From Wikipedia:
Passive thermal radiators cool the WMAP to ca. 90 degrees K; they are
connected to the low-noise amplifiers. The telescope consumes 419 W of
power. The available telescope heaters are emergency-survival heaters,
and there is a transmitter heater, used to warm them when off. The
WMAP spacecraft's temperature is monitored with platinum resistance
thermometers.
Because no coolant was used, there was no hard deadline on its operational lifetime. Its design lifetime was for two years of data collection. However the cost of continuing to collect data from an operational satellite is low so there was no pressing need to turn it off; and until Planck had returned its first dataset, adding more WMAP data was the only option available for scientists studying the CMB that wanted more data. However, diminishing returns come into play; each additional scan of data from the same instruments gives a smaller return. Planck's more sensitive instruments rapidly surpassed the quality of its data; at which point there was no reason to keep running it.
Cryogenic cooling reduces thermal noise. Using it was one way the Planck team could increase the sensitivity of their instruments. Planck completed five complete scans of the sky before exhausting the coolant for the HFI. The LFI is expected to have another 6-9 months of operation before its coolant is exhausted.

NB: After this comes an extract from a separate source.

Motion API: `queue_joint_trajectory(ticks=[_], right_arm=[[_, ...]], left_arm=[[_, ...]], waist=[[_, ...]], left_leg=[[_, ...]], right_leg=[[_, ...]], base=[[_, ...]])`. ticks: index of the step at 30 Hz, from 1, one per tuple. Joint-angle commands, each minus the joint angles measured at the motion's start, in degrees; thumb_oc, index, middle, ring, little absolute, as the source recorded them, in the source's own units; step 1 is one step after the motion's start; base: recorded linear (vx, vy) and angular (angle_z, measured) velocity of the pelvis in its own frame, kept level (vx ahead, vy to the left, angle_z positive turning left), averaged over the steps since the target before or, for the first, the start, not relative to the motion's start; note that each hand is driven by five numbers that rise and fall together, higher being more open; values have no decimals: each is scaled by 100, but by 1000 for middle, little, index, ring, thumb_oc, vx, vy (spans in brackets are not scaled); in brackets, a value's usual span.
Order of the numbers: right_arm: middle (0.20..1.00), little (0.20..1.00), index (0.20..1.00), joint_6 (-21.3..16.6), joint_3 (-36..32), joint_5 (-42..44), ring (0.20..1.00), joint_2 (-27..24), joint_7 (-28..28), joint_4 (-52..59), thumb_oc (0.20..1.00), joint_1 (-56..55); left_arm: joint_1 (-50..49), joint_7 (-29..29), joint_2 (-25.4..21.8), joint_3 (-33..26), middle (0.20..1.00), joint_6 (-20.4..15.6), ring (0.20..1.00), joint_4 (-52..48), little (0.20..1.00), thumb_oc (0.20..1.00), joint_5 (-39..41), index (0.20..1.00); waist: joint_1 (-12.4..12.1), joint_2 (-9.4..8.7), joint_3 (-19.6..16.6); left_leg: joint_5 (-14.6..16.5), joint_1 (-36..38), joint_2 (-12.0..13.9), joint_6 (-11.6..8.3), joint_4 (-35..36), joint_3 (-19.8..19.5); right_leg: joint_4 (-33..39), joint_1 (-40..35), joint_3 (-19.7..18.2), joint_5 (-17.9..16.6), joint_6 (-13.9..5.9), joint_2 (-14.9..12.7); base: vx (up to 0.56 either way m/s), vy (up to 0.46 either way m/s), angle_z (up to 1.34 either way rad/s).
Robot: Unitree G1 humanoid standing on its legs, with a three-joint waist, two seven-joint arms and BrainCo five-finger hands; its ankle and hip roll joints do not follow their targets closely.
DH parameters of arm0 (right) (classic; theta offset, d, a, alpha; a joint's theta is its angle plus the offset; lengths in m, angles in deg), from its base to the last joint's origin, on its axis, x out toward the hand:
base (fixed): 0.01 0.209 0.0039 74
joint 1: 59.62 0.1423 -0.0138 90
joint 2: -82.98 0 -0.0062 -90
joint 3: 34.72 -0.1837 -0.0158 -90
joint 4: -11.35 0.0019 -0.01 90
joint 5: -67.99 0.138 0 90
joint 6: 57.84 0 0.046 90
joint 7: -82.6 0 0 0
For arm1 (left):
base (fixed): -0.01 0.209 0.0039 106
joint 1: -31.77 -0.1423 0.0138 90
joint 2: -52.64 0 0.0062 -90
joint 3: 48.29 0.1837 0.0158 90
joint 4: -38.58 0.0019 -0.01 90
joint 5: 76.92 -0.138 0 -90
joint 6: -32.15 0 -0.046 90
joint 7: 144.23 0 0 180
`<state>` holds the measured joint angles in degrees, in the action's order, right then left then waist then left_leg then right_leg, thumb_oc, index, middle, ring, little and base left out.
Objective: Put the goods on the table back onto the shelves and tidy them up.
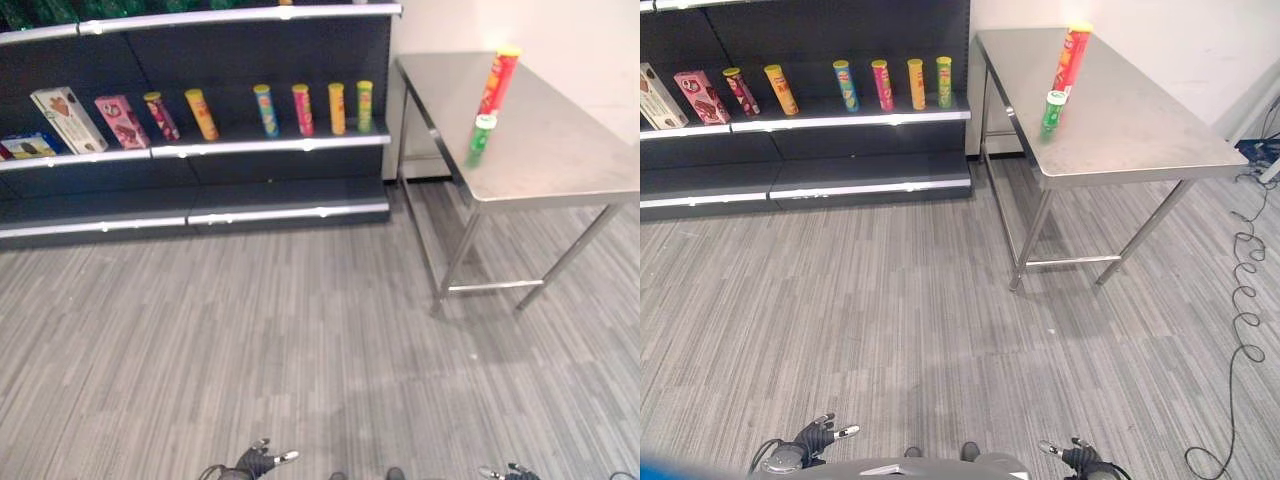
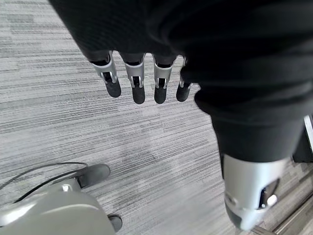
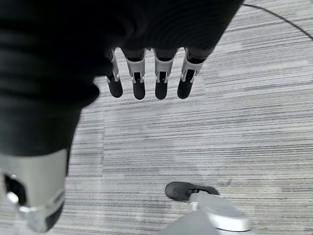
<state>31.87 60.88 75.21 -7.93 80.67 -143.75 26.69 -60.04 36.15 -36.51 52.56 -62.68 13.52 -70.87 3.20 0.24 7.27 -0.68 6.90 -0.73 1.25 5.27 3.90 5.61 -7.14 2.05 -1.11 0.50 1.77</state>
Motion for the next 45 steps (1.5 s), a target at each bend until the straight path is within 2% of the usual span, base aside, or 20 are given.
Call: queue_joint_trajectory(ticks=[1,24,35,39,42,43,44,45], right_arm=[[1000,1000,1000,-97,235,-39,1000,-181,18,-25,1000,215],[1000,1000,1000,-59,436,-302,1000,-196,52,19,1000,381],[1000,1000,1000,-5,489,-344,1000,-166,99,-22,1000,452],[1000,1000,1000,16,549,-355,1000,-147,116,-62,1000,548],[1000,1000,1000,2,599,-369,1000,-183,131,24,1000,688],[1000,1000,1000,-3,580,-338,1000,-175,121,92,1000,670],[1000,1000,1000,-2,580,-338,1000,-176,121,93,1000,670],[1000,1000,1000,-10,575,-309,1000,-181,120,83,1000,648]], left_arm=[[273,12,-77,-38,1000,-127,1000,101,1000,1000,-57,1000],[312,-18,-114,184,1000,-74,1000,332,1000,1000,-616,1000],[435,-50,-249,261,1000,-84,1000,273,1000,1000,-729,1000],[450,-61,-274,215,1000,-81,1000,236,1000,1000,-647,1000],[501,-72,-333,172,1000,-62,1000,267,1000,1000,-625,1000],[497,-66,-354,178,1000,-53,1000,307,1000,1000,-668,1000],[498,-66,-353,178,1000,-53,1000,308,1000,1000,-668,1000],[515,-47,-372,208,1000,-58,1000,355,1000,1000,-722,1000]], waist=[[117,-174,-71],[81,-146,-72],[45,-195,-57],[0,-227,35],[-39,-178,234],[11,-161,308],[10,-163,308],[109,-142,337]], left_leg=[[496,177,268,-412,-56,-156],[496,90,184,-344,-37,-139],[599,-108,16,-159,-211,-72],[669,-342,-116,-27,-397,-100],[770,-417,-223,153,-565,-70],[794,-266,-226,177,-496,-70],[794,-264,-227,177,-492,-69],[836,-77,-246,167,-386,-150]], right_leg=[[-224,89,-25,513,-658,-458],[-264,200,-27,457,-731,-539],[-419,482,-286,352,-857,-650],[-668,804,-451,313,-954,-701],[-1830,1384,-415,378,-1083,-783],[-2290,1697,-364,175,-1080,-772],[-2304,1703,-366,183,-1080,-773],[-2100,1903,-323,153,-981,-607]], base=[[0,0,0],[-4,9,0],[-20,73,-7],[-46,107,-18],[-33,181,-22],[37,101,-13],[141,99,-14],[168,42,-4]])
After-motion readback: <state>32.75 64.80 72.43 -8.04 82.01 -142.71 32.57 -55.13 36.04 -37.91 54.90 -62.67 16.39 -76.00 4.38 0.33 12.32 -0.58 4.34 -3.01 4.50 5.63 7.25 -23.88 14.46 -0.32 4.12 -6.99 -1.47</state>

Finally the amount of coolant used isn't a finely tunable parameter. Rockets come in a relatively small number of discrete sizes; you can't just spend a few tens of thousands of dollars to add a few extra kg of payload. The next larger rocket size can easily cost millions of dollars more. As a result, most missions are designed around the payload capacity of the rocket they're budgeted for and have a fixed mass as a result. An extra kg of coolant means removing a kg somewhere else.